Visions of Freedom: Land and Labor
Establishing economic independence was crucial for newly freed African Americans during
Reconstruction. But without land of their own or fair wages for their labor, they would remain under the power of white landowners. Blocked from attaining their goals, thousands of African Americans left the South in search of better opportunities.
Attempting to own land was a major concern for the newly freed. By owning land, African Americans could grow crops to feed their families and sell additional crops for profit. Without land, newly freed men and women had little choice but to work as farm laborers or sharecroppers.
In 1865, the United States government took measures to redistribute confiscated Confederate plantations to freedpeople so that they could become independent farmers. But President Andrew Johnson ended the programs, and many white landowners refused to sell to African Americans.
Tell Lincoln that we want land . . . this very land that is rich with the sweat of we face and the blood of we back. We born here, we parents’ graves here; this here our home.
African American church elder, Port Royal, South Carolina, 1864
On January 16, 1865, United States Army General William T. Sherman issued Special Field Orders No. 15, which assigned 40-acre plots of land along parts of the Georgia and South Carolina coast to African American families. He later promised Army mules for their use. His action made 400,000 acres of land available to 40,000 individuals.
Less than a year later, President Andrew Johnson revoked Sherman’s order and returned the land to its former owners.
A committee of freedmen on Edisto Island, South Carolina, sent this petition to President Andrew Johnson in October 1865 protesting the government’s decision to return the land to its former owners.
The petitioners describe the injustice of returning land to plantation owners in the first Confederate state to secede from the Union. “Here is were we have toiled nearly all our lives as slaves and were treated like dumb driven cattle. This is our home, we have made these lands what they are.”
In pursuit of land and greater economic opportunities, many newly freed African Americans settled in rural Texas. The all-Black communities they established became known as “Freedom Colonies."
Ransom Williams bought a 45-acre farm near Austin, Texas, in 1871. He and his wife, Sarah, raised nine children until his death in 1901. Four years later, the remaining family members moved to Austin.
These Reconstruction-era artifacts from Ransom and Sarah Williams’ farmstead in Texas were found between 2007 and 2009 during an archaeological excavation.
Get up a community and get all the lands you can, if you cannot get any singly.
Martin Delany, to freedpeople in South Carolina, 1865
In various parts of the South, newly freed people engaged in cooperative efforts to buy land and establish independent communities. Economic cooperation enabled African Americans to acquire properties and create businesses to serve their needs.
After the Civil War, Benjamin Montgomery founded one of the first such Black cooperative communities in Davis Bend, Mississippi. Montgomery bought 4,000 acres of land from his former enslaver, Joseph Davis, who was the brother of Jefferson Davis, ex-president of the Confederacy. Montgomery’s land soon became a leading cotton-producer in Mississippi, and Montgomery also built a grocery and a dry goods store.
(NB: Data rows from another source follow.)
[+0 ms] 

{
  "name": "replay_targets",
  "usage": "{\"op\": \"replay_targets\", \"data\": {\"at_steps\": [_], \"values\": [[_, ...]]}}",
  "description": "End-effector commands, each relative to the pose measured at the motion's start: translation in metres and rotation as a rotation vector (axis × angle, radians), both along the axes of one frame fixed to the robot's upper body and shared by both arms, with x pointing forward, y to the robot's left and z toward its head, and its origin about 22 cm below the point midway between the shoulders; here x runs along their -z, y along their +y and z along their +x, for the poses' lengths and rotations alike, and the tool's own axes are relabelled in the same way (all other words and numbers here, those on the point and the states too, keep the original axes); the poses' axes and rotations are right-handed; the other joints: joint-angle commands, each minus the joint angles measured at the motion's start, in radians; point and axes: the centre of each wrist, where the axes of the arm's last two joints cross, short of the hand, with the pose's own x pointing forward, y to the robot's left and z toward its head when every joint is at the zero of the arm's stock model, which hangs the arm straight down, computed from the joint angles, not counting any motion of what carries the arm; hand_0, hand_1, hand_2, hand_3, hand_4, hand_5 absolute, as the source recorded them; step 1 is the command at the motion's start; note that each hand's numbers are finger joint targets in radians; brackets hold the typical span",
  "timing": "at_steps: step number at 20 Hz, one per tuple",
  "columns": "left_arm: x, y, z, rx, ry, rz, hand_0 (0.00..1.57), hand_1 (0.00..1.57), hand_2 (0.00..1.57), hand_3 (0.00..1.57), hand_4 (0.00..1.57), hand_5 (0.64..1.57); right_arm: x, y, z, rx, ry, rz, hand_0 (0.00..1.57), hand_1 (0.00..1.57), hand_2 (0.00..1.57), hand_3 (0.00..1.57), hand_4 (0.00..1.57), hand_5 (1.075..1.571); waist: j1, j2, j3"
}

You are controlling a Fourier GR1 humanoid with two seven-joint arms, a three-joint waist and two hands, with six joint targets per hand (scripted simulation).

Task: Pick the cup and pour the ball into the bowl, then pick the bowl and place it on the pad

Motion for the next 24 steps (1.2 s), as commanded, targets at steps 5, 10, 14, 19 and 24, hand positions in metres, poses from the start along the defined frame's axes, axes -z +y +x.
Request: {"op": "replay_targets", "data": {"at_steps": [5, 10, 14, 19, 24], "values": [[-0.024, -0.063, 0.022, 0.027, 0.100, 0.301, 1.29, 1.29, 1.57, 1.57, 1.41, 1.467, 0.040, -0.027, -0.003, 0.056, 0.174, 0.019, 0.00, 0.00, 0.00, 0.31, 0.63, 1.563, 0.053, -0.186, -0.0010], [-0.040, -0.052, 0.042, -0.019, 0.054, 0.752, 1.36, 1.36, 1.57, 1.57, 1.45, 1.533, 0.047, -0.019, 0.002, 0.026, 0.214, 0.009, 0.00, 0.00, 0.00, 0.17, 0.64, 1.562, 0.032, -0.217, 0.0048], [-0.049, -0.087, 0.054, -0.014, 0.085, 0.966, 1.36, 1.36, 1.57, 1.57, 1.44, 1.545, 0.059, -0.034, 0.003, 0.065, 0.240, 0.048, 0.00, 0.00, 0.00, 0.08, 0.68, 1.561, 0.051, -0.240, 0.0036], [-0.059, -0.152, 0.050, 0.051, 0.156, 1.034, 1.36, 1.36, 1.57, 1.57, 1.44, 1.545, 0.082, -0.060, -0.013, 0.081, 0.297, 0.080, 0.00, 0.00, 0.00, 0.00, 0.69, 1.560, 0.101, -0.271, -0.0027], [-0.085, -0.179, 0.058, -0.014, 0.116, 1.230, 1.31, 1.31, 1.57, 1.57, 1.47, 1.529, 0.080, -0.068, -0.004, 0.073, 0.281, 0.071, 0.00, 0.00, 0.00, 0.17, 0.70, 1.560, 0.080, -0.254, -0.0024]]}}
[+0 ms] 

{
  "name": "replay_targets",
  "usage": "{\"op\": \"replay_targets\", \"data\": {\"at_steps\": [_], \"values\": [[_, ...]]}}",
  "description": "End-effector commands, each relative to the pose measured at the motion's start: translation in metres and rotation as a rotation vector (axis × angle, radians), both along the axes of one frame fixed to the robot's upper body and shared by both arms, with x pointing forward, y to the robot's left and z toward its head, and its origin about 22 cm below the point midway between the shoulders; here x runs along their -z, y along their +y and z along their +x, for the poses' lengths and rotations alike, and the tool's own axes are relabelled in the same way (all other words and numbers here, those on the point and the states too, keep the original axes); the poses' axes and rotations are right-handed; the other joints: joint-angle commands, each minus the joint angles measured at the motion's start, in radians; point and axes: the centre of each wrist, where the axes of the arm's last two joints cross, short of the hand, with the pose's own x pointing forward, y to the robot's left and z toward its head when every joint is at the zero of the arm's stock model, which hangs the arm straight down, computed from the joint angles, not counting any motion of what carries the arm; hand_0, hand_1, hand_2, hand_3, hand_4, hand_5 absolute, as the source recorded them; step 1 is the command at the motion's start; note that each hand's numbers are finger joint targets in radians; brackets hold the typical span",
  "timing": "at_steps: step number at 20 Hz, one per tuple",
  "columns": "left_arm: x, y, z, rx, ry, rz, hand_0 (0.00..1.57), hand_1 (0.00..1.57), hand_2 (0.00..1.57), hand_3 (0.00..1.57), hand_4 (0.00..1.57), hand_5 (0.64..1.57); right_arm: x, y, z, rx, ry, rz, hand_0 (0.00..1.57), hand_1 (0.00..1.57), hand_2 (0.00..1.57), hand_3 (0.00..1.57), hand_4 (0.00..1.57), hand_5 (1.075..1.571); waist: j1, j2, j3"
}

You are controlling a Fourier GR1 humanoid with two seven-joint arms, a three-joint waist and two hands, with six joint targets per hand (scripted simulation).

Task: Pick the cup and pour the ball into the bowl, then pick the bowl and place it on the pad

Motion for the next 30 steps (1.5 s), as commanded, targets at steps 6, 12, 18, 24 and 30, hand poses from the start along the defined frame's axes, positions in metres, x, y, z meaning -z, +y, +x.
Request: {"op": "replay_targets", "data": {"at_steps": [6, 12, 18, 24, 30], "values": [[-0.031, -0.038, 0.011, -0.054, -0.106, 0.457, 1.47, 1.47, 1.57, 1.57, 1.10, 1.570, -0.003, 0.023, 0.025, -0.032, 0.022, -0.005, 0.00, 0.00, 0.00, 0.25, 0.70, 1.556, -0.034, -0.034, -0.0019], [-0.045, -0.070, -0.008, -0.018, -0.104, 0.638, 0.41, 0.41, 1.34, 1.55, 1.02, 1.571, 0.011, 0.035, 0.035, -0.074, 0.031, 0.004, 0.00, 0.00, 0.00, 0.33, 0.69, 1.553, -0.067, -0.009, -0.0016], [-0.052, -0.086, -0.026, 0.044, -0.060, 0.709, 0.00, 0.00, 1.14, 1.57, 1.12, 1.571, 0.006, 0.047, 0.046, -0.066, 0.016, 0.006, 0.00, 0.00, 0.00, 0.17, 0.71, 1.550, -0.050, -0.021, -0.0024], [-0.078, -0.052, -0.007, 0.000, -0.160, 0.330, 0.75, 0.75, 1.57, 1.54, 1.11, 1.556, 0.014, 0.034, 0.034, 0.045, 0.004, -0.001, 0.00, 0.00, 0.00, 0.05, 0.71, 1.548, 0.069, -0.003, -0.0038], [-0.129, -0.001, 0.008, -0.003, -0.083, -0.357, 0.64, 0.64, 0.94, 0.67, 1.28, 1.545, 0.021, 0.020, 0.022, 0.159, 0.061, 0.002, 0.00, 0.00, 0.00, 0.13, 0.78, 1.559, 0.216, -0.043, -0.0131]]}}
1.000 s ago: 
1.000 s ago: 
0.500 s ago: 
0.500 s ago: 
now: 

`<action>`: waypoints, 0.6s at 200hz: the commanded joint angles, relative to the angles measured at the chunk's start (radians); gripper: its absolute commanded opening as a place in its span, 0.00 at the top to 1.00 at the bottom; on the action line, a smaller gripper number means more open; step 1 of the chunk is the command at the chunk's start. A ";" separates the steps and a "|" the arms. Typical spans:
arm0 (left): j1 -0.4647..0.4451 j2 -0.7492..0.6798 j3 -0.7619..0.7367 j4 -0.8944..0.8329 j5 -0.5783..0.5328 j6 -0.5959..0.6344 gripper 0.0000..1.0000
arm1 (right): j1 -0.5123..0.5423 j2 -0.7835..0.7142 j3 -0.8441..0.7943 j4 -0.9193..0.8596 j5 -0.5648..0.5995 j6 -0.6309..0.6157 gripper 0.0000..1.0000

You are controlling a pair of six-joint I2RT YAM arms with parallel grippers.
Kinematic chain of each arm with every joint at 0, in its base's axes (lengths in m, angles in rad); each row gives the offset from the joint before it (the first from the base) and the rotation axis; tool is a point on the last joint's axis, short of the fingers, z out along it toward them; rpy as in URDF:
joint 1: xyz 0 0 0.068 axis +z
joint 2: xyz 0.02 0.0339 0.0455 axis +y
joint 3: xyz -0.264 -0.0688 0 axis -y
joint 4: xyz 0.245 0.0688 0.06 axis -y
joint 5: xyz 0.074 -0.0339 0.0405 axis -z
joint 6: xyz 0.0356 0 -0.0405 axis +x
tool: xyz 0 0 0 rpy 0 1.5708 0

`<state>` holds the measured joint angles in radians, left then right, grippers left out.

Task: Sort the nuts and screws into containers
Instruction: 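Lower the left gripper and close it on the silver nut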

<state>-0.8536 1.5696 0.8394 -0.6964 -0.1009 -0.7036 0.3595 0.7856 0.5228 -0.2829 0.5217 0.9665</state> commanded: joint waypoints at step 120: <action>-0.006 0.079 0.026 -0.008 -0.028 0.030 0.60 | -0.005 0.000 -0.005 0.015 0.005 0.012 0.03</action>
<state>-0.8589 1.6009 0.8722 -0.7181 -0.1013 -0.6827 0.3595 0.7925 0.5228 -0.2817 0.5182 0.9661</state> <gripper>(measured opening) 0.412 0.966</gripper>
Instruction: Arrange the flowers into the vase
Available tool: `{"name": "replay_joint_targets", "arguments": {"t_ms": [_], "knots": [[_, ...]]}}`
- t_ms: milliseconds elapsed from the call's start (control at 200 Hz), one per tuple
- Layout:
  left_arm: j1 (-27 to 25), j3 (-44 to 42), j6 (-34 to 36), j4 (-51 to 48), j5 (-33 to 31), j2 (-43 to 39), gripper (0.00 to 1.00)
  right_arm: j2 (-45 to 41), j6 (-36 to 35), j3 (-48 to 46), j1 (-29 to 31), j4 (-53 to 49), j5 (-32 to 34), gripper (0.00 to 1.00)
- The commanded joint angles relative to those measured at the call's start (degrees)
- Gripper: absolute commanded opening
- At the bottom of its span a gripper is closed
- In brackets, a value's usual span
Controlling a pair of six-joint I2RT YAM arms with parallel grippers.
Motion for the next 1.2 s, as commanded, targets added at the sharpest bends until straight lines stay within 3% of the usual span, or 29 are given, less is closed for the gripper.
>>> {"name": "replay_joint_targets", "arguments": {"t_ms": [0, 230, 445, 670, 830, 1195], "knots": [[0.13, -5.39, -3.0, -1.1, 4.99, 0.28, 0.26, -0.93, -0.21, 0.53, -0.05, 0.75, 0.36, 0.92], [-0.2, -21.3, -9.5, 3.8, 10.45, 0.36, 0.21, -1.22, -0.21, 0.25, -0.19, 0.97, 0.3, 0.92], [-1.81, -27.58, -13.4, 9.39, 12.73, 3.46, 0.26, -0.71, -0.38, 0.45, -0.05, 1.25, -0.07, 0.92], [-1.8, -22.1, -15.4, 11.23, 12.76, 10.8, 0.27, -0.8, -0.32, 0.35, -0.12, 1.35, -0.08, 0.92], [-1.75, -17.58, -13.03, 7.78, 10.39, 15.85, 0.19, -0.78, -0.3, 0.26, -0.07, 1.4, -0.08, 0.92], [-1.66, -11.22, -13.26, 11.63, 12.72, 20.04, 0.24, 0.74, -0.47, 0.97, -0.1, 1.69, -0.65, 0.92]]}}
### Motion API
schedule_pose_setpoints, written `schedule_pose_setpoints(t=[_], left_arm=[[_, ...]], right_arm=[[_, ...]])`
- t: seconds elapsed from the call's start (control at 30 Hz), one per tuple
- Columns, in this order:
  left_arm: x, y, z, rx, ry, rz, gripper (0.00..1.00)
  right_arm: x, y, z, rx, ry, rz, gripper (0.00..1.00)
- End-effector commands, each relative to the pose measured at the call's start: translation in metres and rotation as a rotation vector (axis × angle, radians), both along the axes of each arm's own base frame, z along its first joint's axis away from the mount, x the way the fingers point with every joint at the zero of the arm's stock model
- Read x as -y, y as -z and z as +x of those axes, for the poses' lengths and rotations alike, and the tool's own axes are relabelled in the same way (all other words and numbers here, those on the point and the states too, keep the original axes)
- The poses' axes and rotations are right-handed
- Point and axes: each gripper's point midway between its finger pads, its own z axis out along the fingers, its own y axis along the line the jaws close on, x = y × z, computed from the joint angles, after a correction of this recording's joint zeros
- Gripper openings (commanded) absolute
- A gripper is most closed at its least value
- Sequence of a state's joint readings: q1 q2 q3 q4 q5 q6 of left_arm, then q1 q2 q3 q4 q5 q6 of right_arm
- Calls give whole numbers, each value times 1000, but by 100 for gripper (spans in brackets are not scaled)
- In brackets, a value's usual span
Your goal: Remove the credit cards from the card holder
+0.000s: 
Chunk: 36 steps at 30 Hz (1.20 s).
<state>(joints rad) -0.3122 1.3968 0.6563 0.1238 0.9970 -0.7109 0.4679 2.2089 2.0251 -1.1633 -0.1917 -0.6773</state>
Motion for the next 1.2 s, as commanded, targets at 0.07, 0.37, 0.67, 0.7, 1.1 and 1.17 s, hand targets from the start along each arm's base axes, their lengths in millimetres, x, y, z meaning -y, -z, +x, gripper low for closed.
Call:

Belle Ville, Georgia, was another cooperative community. Tunis Gulic Campbell, a clergyman and politician, purchased 1,250 acres of land in Georgia from white planters and divided it into parcels to sell to African American families. Campbell and his fellow landowners formed the Belle Ville Farmers Association to manage their affairs and promote further efforts to secure economic independence.
Land, as a form of wealth that can be passed down through generations, provided financial independence and economic opportunity to many African American families and communities. African American landownership peaked in 1910, when 14 percent of all the land in the United States was owned by African Americans.
Since 1920, African American landownership has dramatically declined. Many factors have contributed to the loss of Black-owned farmland, including discrimination in obtaining bank loans and government subsidies, unfair renting or selling practices, economic downturns, overdependence on single crops, racialized violence, and complex legal issues of inherited property. Today, African Americans own less than 1 percent of the land in the United States.